Evolution of ALOG gene family suggests various roles in establishing plant architecture of Torenia fournieri

Wei Xiao, Ziqing Ye, Xinran Yao, Liang He, Yawen Lei, Da Luo, Shihao Su
BMC Plant Biology 2018 September 20, 18 (1): 204

BACKGROUND: ALOG (Arabidopsis LSH1 and Oryza G1) family with a conserved domain widely exists in plants. A handful of ALOG members have been functionally characterized, suggesting their roles as key developmental regulators. However, the evolutionary scenario of this gene family during the diversification of plant species remains largely unclear.

METHODS: Here, we isolated seven ALOG genes from Torenia fournieri and phylogenetically analyzed them with different ALOG members from representative plants in major taxonomic clades. We further examined their gene expression patterns by RT-PCR, and regarding the protein subcellular localization, we co-expressed the candidates with a nuclear marker. Finally, we explored the functional diversification of two ALOG members, TfALOG1 in euALOG1 and TfALOG2 in euALOG4 sub-clades by obtaining the transgenic T. fournieri plants.

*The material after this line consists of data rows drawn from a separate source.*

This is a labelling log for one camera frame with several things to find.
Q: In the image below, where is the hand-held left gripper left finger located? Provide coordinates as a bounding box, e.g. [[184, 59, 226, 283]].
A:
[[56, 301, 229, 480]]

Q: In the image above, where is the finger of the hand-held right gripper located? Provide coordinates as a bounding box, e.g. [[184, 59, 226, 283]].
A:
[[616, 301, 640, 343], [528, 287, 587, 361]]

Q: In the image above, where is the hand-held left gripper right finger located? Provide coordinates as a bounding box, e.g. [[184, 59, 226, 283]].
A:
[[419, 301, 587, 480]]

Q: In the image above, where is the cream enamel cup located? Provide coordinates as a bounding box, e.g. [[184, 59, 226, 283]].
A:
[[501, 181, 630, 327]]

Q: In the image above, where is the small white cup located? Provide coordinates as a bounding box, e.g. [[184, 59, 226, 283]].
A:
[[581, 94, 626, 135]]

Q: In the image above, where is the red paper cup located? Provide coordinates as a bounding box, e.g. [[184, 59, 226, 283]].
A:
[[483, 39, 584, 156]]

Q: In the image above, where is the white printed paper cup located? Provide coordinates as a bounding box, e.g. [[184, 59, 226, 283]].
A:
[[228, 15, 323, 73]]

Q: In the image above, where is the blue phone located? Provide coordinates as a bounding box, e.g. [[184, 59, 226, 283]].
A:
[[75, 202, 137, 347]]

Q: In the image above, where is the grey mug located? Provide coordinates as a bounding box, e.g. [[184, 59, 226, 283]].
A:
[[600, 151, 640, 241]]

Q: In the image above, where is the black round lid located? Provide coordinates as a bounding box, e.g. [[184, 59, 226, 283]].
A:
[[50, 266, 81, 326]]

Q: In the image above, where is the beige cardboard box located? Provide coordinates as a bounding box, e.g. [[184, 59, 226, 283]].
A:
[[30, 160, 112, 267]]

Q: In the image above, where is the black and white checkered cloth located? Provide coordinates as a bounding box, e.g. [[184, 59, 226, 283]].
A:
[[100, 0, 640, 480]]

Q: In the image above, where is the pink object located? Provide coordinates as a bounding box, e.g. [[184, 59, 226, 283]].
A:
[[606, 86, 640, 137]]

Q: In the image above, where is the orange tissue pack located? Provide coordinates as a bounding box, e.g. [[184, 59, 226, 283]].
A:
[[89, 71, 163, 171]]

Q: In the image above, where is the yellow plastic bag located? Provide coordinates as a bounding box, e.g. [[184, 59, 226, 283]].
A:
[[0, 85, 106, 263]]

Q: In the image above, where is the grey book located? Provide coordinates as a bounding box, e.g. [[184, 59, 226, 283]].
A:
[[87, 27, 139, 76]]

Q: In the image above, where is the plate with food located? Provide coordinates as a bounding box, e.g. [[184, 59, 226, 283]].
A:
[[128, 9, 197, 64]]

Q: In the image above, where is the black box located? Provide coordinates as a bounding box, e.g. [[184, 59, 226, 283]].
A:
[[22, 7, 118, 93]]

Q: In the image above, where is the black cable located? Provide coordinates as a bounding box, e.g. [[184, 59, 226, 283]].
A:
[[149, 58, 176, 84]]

RESULTS: The ALOG gene family can be divided into different lineages, indicating that extensive duplication events occurred within eudicots, grasses and bryophytes, respectively. In T. fournieri, seven TfALOG genes from four sub-clades exhibit distinct expression patterns. TfALOG1-6 YFP-fused proteins were accumulated in the nuclear region, while TfALOG7-YFP was localized both in nuclear and cytoplasm, suggesting potentially functional diversification. In the 35S:TfALOG1 transgenic lines, normal development of petal epidermal cells was disrupted, accompanied with changes in the expression of MIXTA-like genes. In 35S:TfALOG2 transgenic lines, the leaf mesophyll cells development was abnormal, favoring functional differences between the two homologous proteins. Unfortunately, we failed to observe any phenotypical changes in the TfALOG1 knock-out mutants, which might be due to functional redundancy as the case in Arabidopsis.

CONCLUSION: Our results unraveled the evolutionary history of ALOG gene family, supporting the idea that changes occurred in the cis regulatory and/or nonconserved coding regions of ALOG genes may result in new functions during the establishment of plant architecture.